Collected data entries
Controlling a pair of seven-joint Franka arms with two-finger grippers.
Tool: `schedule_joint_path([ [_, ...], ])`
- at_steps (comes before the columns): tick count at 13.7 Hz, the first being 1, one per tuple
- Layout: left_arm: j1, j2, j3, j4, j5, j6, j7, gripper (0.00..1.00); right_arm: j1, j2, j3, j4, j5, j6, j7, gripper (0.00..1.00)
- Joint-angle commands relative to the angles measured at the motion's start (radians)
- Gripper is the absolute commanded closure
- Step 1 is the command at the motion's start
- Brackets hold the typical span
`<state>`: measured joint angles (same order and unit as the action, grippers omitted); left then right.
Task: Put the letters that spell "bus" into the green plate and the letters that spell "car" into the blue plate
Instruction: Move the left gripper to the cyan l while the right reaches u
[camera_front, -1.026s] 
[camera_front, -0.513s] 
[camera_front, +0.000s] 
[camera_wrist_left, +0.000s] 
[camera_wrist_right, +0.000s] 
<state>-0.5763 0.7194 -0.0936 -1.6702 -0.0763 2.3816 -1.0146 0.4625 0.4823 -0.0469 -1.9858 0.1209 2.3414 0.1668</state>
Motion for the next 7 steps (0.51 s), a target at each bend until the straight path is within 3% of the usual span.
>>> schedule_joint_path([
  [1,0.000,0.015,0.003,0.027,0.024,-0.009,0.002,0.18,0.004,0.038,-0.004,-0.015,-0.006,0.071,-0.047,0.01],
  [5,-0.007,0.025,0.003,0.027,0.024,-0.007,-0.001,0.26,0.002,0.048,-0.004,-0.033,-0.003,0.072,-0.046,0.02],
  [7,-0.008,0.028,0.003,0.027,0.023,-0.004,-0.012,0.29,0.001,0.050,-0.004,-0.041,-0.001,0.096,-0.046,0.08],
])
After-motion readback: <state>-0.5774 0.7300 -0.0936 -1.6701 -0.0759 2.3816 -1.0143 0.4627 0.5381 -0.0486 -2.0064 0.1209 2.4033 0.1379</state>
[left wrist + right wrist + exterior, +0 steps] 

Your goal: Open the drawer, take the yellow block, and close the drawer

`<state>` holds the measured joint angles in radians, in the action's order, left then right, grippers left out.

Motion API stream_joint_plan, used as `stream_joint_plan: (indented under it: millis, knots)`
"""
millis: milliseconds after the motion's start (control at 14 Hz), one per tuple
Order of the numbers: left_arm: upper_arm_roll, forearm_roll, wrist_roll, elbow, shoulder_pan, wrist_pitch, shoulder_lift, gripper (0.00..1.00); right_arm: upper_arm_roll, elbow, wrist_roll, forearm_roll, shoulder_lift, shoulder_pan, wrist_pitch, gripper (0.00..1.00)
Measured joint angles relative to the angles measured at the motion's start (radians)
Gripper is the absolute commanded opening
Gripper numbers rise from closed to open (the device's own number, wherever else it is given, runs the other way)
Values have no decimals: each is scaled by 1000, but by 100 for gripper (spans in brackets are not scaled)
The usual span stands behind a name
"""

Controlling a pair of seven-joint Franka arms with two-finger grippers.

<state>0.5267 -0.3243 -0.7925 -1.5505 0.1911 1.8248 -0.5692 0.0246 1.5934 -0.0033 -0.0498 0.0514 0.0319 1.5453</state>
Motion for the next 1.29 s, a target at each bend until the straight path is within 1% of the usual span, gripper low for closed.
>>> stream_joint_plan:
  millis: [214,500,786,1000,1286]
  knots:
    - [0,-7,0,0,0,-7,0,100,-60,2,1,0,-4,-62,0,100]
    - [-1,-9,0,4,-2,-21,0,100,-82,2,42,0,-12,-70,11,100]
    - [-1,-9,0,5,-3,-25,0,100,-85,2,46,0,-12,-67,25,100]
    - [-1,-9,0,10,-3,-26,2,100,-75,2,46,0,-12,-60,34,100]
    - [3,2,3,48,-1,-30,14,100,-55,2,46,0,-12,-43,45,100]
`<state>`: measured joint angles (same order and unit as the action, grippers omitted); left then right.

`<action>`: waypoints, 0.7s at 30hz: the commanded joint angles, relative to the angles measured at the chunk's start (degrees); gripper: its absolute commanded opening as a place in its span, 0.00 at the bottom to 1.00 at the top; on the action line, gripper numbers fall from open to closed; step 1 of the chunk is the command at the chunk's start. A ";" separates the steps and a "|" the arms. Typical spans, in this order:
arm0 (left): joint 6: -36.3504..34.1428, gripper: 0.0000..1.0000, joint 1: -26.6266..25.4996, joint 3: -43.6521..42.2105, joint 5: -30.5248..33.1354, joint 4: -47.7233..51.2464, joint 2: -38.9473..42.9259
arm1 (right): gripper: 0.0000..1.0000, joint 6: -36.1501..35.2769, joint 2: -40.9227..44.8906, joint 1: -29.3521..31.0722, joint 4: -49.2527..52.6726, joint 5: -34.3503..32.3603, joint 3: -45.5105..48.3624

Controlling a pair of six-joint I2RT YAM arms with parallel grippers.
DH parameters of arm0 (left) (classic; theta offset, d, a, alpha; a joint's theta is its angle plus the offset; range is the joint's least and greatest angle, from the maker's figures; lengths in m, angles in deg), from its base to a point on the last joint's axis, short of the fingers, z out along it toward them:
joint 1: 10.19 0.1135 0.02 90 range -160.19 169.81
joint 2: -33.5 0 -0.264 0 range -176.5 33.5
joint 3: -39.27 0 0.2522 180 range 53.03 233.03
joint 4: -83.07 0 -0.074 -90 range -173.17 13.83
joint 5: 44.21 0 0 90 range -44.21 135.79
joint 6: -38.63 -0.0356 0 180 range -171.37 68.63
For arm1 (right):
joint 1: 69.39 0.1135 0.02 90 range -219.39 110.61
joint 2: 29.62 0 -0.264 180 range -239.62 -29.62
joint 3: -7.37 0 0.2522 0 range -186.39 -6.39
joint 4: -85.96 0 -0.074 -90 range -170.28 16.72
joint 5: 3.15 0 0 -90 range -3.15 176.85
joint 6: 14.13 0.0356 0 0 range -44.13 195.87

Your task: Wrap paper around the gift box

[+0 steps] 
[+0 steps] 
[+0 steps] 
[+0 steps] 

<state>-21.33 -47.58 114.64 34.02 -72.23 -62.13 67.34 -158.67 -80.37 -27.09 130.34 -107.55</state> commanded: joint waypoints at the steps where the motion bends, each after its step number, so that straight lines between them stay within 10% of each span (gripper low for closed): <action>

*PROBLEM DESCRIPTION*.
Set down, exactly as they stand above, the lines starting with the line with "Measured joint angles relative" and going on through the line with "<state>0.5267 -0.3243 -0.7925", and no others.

*SOLUTION TO THE PROBLEM*.
Measured joint angles relative to the angles measured at the motion's start (radians)
Gripper is the absolute commanded opening
Gripper numbers rise from closed to open (the device's own number, wherever else it is given, runs the other way)
Values have no decimals: each is scaled by 1000, but by 100 for gripper (spans in brackets are not scaled)
The usual span stands behind a name
"""

Controlling a pair of seven-joint Franka arms with two-finger grippers.

<state>0.5267 -0.3243 -0.7925 -1.5505 0.1911 1.8248 -0.5692 0.0246 1.5934 -0.0033 -0.0498 0.0514 0.0319 1.5453</state>

The complete answer has been given.